▸ **Data section**
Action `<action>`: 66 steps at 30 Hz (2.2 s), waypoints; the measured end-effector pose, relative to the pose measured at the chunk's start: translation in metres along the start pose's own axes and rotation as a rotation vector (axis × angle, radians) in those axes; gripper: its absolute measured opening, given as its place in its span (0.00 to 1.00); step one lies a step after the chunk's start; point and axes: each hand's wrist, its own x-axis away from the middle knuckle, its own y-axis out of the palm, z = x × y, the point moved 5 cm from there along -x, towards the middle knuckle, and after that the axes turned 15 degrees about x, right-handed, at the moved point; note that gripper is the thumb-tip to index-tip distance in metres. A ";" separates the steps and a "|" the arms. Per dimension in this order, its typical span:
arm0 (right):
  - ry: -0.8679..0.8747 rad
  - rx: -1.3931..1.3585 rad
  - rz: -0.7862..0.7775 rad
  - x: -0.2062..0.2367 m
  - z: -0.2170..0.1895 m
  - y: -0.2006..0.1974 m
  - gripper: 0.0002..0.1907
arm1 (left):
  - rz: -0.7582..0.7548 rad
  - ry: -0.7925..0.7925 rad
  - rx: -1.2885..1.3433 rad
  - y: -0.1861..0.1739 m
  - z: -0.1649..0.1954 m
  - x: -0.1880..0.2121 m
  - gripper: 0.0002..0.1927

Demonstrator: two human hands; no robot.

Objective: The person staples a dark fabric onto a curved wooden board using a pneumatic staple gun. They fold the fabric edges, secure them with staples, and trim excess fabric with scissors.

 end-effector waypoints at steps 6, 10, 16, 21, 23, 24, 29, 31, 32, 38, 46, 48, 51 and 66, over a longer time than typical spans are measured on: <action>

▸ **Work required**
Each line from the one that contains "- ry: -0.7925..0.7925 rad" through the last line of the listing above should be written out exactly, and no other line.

▸ **Solved exercise**
  - ry: -0.7925..0.7925 rad
  - rx: -1.2885..1.3433 rad
  - y: -0.1861..0.1739 m
  - z: -0.1649..0.1954 m
  - x: -0.1880..0.2121 m
  - gripper: 0.0002..0.1927

Demonstrator: two human hands; no robot.

Objective: The person staples a dark fabric onto a curved wooden board using a pneumatic staple gun. They fold the fabric edges, secure them with staples, and trim excess fabric with scissors.

 end-effector waypoints at steps 6, 10, 16, 21, 23, 24, 29, 31, 32, 38, 46, 48, 51 and 66, over a longer time than typical spans are measured on: <action>

The output given here is complete.